An early electric-powered two-wheel cycle was put on display at the 1867 World Exposition in Paris by the Austrian inventor Franz Kravogl, but it was regarded as a curiosity and could not drive reliably in the street.[14] Another cycle, this time with three wheels, was tested along a Paris street in April 1881 by French inventor Gustave Trouvé

 

English inventor Thomas Parker, who was responsible for innovations such as electrifying the London Underground, overhead tramways in Liverpool and Birmingham, and the smokeless fuel coalite, built the first production electric car in London in 1884, using his own specially designed high-capacity rechargeable batteries.[16] Parker's long-held interest in the construction of more fuel-efficient vehicles led him to experiment with electric vehicles.
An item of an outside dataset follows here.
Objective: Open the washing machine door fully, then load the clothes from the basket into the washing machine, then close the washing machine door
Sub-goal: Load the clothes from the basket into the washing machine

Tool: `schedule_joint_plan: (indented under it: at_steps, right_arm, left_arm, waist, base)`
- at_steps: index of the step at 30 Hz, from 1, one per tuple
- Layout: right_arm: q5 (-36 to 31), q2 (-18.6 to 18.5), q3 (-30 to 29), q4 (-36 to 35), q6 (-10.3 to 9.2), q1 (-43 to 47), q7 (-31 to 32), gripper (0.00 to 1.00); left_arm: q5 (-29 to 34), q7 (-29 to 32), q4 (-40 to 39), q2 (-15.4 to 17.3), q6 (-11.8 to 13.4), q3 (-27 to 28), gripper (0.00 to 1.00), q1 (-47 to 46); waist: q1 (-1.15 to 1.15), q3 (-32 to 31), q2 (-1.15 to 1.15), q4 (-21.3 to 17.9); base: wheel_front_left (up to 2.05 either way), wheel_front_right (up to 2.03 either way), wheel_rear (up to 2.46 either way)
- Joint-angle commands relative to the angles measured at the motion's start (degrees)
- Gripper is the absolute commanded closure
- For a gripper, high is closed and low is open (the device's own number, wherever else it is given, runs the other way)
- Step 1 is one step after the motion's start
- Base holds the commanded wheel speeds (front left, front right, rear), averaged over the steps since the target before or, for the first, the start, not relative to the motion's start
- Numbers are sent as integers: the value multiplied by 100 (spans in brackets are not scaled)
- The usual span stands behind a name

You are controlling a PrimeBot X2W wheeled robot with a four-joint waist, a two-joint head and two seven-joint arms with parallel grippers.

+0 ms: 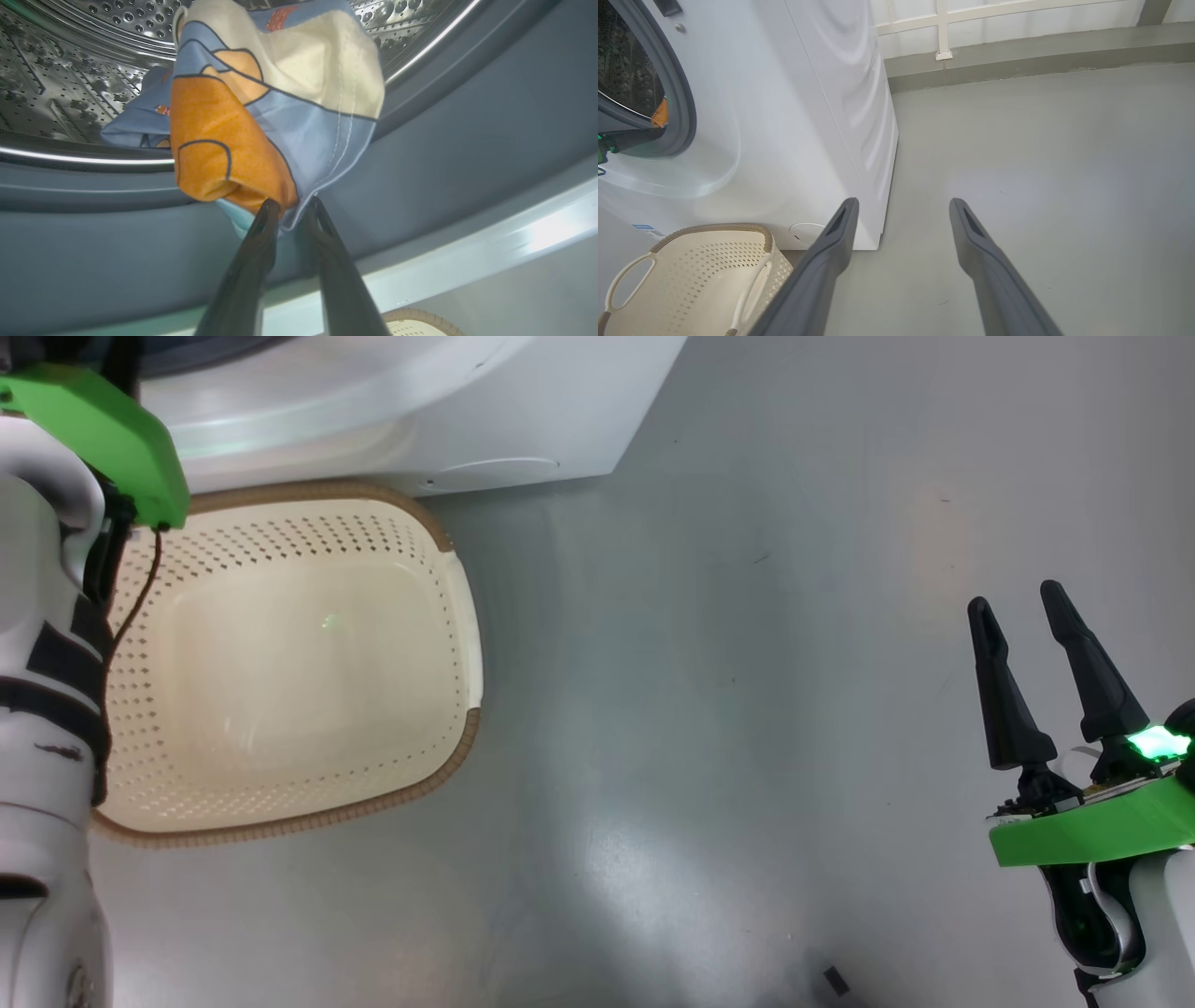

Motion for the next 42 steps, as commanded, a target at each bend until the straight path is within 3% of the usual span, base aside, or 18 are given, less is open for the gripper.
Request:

He also may have been concerned about the malign effects smoke and pollution were having in London.

 

Production of the car was in the hands of the Elwell-Parker Company, established in 1882 for the construction and sale of electric trams. The company merged with other rivals in 1888 to form the Electric Construction Corporation; this company had a virtual monopoly on the British electric car market in the 1890s. The company manufactured the first electric 'dog cart' in 1896.

 

France and the United Kingdom were the first nations to support the widespread development of electric vehicles.[9] The first electric car in Germany was built by the engineer Andreas Flocken in 1888.

 

Electric trains were also used to transport coal out of mines, as their motors did not use up precious oxygen. Before the pre-eminence of internal combustion engines, electric automobiles also held many speed and distance records.[20] Among the most notable of these records was the breaking of the 100 km/h (62 mph) speed barrier, by Camille Jenatzy on 29 April 1899 in his 'rocket-shaped' vehicle Jamais Contente, which reached a top speed of 105.88 km/h (65.79 mph). Also notable was Ferdinand Porsche's design and construction of an all-wheel drive electric car, powered by a motor in each hub, which also set several records in the hands of its owner E.W. Hart.

 

The first American electric car was developed in 1890-91 by William Morrison of Des Moines, Iowa; the vehicle was a six-passenger wagon capable of reaching a speed of 14 miles per hour (23 km/h). It was not until 1895 that Americans began to devote attention to electric vehicles, after A.L. Ryker introduced the first electric tricycles to the U.S., by that point, Europeans had been making use of electric tricycles, bicycles, and cars for almost 15 years.